● **EXERCISE AIM**
Copy all of the data below exactly as it is given.

● **COLLECTED MATERIAL**
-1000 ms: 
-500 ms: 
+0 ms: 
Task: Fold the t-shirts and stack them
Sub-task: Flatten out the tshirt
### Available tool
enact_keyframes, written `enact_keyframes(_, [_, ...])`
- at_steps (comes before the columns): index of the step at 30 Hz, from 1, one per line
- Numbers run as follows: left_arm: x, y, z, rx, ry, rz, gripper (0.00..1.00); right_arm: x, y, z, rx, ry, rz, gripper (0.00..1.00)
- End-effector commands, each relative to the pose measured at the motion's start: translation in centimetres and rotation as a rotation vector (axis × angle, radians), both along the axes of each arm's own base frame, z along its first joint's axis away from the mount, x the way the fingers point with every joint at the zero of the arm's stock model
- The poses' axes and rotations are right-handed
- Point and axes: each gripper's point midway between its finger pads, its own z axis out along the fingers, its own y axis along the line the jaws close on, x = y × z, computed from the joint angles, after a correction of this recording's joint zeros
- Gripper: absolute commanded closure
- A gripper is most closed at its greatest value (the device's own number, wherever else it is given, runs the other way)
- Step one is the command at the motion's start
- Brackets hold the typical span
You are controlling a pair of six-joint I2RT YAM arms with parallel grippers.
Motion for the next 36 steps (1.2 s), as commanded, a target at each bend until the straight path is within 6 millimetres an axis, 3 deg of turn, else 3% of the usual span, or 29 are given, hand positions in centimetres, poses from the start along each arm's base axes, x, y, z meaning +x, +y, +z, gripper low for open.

● **TASK OUTPUT**
-1000 ms: 
-500 ms: 
+0 ms: 
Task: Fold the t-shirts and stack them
Sub-task: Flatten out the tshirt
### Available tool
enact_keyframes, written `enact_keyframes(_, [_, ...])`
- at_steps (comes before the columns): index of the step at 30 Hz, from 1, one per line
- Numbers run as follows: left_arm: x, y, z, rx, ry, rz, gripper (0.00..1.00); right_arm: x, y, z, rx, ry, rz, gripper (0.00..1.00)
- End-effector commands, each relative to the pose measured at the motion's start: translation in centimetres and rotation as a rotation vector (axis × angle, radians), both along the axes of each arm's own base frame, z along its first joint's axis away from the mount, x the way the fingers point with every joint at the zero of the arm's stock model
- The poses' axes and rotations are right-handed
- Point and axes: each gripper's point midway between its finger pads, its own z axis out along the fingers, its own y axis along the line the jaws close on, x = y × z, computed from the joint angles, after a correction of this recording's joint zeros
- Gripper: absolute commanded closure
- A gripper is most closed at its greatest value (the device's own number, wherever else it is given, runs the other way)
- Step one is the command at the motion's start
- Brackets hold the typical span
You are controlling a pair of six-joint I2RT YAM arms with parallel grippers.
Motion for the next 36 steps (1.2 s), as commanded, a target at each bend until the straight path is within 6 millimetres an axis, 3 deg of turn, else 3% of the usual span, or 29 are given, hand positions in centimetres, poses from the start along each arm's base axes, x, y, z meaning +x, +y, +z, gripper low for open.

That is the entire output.